_Required action:_ From the first entry to the last, restate everything word for word and exclude pictures.

_Provided information:_

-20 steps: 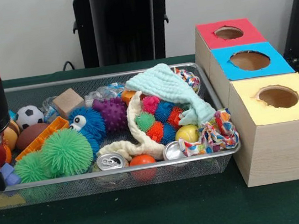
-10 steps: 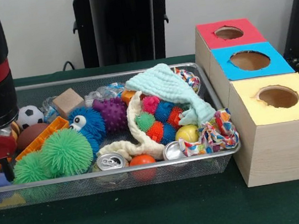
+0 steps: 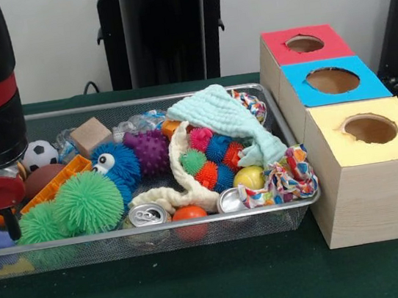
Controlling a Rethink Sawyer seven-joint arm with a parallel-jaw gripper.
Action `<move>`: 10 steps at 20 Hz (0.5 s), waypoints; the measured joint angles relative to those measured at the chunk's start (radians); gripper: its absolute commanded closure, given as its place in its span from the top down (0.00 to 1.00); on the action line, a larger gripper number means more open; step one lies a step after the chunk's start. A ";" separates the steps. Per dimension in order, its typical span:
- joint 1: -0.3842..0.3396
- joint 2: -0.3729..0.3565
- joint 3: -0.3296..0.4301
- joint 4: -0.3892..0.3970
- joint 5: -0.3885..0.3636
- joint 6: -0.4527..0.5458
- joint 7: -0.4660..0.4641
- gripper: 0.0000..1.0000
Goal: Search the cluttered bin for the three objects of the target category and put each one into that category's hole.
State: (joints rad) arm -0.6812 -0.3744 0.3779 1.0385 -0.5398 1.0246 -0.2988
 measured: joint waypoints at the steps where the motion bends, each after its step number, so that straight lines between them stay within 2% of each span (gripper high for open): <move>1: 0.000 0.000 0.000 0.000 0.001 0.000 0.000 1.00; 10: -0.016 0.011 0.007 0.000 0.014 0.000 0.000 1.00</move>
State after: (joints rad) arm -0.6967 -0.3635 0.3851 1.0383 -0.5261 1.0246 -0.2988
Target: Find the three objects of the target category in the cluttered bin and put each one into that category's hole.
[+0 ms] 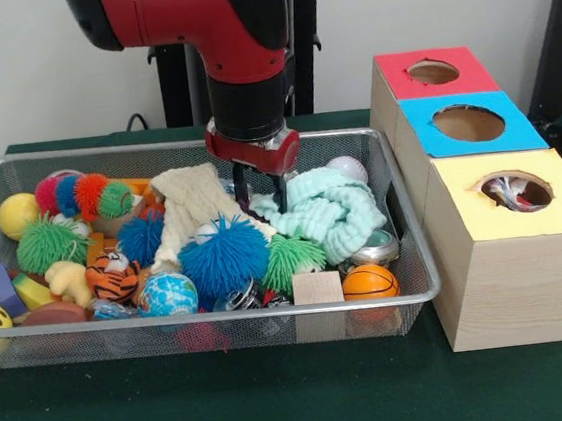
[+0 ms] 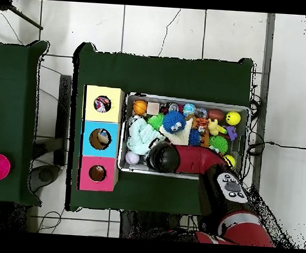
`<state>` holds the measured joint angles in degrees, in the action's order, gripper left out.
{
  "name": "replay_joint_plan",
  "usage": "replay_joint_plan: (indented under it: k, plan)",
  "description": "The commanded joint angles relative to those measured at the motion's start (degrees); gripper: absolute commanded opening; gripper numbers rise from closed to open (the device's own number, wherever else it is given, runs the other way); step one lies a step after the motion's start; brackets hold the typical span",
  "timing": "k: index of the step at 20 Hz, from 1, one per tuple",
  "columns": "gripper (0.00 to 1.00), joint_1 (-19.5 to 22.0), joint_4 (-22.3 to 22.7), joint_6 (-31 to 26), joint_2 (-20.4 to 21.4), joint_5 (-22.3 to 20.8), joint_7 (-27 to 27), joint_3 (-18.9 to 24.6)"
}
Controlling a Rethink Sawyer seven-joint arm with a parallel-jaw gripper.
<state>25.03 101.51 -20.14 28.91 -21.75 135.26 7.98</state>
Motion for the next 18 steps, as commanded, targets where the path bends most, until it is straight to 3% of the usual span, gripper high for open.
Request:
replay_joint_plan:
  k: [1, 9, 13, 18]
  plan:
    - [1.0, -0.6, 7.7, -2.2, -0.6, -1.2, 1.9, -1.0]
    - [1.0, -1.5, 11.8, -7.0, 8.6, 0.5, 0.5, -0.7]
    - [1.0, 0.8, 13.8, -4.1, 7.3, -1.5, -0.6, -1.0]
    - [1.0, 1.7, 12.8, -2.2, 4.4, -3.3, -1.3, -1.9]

_Response area:_
-20 steps: 
-10 steps: 
+0 steps: 
Controlling a Rethink Sawyer seven-joint arm with a parallel-jaw gripper.
Action `<move>`: 10 steps at 20 Hz (0.5 s), waypoints; the measured joint angles relative to those measured at the chunk's start (radians); gripper: its absolute commanded closure, given as its place in its span from the top down (0.00 to 1.00); on the action line, a larger gripper number means more open; step one lies a step after the chunk's start. A ";" separates the steps. Per dimension in order, its typical span:
- joint 1: -0.3842..0.3396
- joint 2: -0.3729..0.3565
- joint 3: -0.3296..0.4301
- joint 4: -0.3892..0.3970
- joint 5: -0.3885..0.3636
- joint 6: -0.4527..0.5458
- joint 7: -0.4660..0.4641
- gripper: 0.0000..1.0000
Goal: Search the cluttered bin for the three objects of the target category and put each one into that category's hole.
State: (joints rad) arm -0.6812 -0.3744 0.3779 1.0385 -0.5398 1.0246 -0.2988
 measured: joint waypoints at the steps where the motion bends, each after its step number, so that straight lines between them stay within 2% of each span (gripper high for open): <move>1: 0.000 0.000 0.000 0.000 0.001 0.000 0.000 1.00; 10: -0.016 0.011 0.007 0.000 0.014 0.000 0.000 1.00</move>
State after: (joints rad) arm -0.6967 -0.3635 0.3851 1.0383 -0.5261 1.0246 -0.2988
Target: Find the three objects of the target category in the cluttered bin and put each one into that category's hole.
[+0 ms] 
[+0 ms] 
`<state>` holds the measured joint angles in degrees, in the action's order, gripper left out.
{
  "name": "replay_joint_plan",
  "usage": "replay_joint_plan: (indented under it: k, plan)",
  "description": "The commanded joint angles relative to those measured at the motion's start (degrees); gripper: absolute commanded opening; gripper numbers rise from closed to open (the device's own number, wherever else it is given, runs the other way); step one lies a step after the motion's start; brackets hold the typical span",
  "timing": "k: index of the step at 20 Hz, from 1, one per tuple",
  "columns": "gripper (0.00 to 1.00), joint_1 (-19.5 to 22.0), joint_4 (-22.3 to 22.7), joint_6 (-31 to 26), joint_2 (-20.4 to 21.4), joint_5 (-22.3 to 20.8), joint_7 (-27 to 27), joint_3 (-18.9 to 24.6)"
}
Controlling a Rethink Sawyer seven-joint arm with a parallel-jaw gripper.
<state>25.03 101.51 -20.14 28.91 -21.75 135.26 7.98</state>
Motion for the next 18 steps, as commanded, targets where the path bends most, until it is straight to 3% of the usual span, gripper high for open.
Request:
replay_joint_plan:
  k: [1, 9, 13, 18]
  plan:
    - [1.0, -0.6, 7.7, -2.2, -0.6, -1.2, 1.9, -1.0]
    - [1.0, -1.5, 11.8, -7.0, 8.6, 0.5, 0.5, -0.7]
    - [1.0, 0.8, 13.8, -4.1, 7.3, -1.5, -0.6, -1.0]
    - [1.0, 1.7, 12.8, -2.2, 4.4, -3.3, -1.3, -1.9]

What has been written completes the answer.